TASK: Restate each record exactly as it was written.

DATA FOR PROCESSING:
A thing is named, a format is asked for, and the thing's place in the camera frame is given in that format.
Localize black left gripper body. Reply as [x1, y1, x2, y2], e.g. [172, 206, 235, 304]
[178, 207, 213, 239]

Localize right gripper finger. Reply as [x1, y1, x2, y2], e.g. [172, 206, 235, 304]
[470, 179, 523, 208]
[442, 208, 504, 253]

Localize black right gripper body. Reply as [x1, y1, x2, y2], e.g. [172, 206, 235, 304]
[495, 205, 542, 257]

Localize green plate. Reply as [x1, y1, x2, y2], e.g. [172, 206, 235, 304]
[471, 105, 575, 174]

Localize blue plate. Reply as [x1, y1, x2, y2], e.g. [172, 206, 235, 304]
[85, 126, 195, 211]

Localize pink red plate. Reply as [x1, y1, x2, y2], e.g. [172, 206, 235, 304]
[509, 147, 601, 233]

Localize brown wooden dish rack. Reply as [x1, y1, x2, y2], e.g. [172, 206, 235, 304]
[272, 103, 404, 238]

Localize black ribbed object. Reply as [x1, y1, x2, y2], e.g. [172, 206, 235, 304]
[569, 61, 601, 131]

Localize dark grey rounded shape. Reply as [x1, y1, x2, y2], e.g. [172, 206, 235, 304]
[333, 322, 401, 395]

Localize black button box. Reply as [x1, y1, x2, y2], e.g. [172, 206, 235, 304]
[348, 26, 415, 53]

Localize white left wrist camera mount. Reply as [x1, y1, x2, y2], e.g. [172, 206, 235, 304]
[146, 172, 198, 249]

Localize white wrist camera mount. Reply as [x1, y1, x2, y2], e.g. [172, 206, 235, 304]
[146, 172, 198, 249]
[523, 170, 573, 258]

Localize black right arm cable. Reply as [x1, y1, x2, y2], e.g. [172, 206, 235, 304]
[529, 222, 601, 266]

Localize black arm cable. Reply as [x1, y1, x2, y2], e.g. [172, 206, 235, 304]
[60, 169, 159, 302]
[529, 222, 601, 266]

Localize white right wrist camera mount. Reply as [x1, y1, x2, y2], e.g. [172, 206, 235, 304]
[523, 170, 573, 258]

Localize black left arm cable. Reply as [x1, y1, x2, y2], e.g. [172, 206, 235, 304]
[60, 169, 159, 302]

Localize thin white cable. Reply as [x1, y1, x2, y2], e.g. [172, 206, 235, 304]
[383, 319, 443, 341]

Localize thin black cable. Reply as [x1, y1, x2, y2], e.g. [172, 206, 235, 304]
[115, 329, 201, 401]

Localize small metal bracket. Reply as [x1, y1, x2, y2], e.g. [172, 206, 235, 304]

RESULT:
A thing is named, a format is asked for, and the thing's place in the camera frame is given in that format.
Localize black left gripper body. Reply as [x1, y1, x2, y2], e.g. [172, 206, 235, 304]
[178, 207, 213, 239]

Localize right gripper finger. Reply as [x1, y1, x2, y2], e.g. [172, 206, 235, 304]
[470, 179, 523, 208]
[442, 208, 504, 253]

Localize black right gripper body. Reply as [x1, y1, x2, y2], e.g. [172, 206, 235, 304]
[495, 205, 542, 257]

Localize green plate. Reply as [x1, y1, x2, y2], e.g. [172, 206, 235, 304]
[471, 105, 575, 174]

Localize blue plate. Reply as [x1, y1, x2, y2], e.g. [172, 206, 235, 304]
[85, 126, 195, 211]

Localize pink red plate. Reply as [x1, y1, x2, y2], e.g. [172, 206, 235, 304]
[509, 147, 601, 233]

Localize brown wooden dish rack. Reply as [x1, y1, x2, y2], e.g. [172, 206, 235, 304]
[272, 103, 404, 238]

Localize black ribbed object. Reply as [x1, y1, x2, y2], e.g. [172, 206, 235, 304]
[569, 61, 601, 131]

Localize dark grey rounded shape. Reply as [x1, y1, x2, y2], e.g. [172, 206, 235, 304]
[333, 322, 401, 395]

Localize black button box. Reply as [x1, y1, x2, y2], e.g. [172, 206, 235, 304]
[348, 26, 415, 53]

Localize white left wrist camera mount. Reply as [x1, y1, x2, y2], e.g. [172, 206, 235, 304]
[146, 172, 198, 249]

Localize white wrist camera mount. Reply as [x1, y1, x2, y2], e.g. [172, 206, 235, 304]
[146, 172, 198, 249]
[523, 170, 573, 258]

Localize black right arm cable. Reply as [x1, y1, x2, y2], e.g. [172, 206, 235, 304]
[529, 222, 601, 266]

Localize black arm cable. Reply as [x1, y1, x2, y2], e.g. [172, 206, 235, 304]
[60, 169, 159, 302]
[529, 222, 601, 266]

Localize white right wrist camera mount. Reply as [x1, y1, x2, y2], e.g. [172, 206, 235, 304]
[523, 170, 573, 258]

Localize black left arm cable. Reply as [x1, y1, x2, y2], e.g. [172, 206, 235, 304]
[60, 169, 159, 302]

Localize thin white cable. Reply as [x1, y1, x2, y2], e.g. [172, 206, 235, 304]
[383, 319, 443, 341]

Localize thin black cable. Reply as [x1, y1, x2, y2], e.g. [172, 206, 235, 304]
[115, 329, 201, 401]

Localize small metal bracket. Reply as [x1, y1, x2, y2], e.g. [172, 206, 235, 304]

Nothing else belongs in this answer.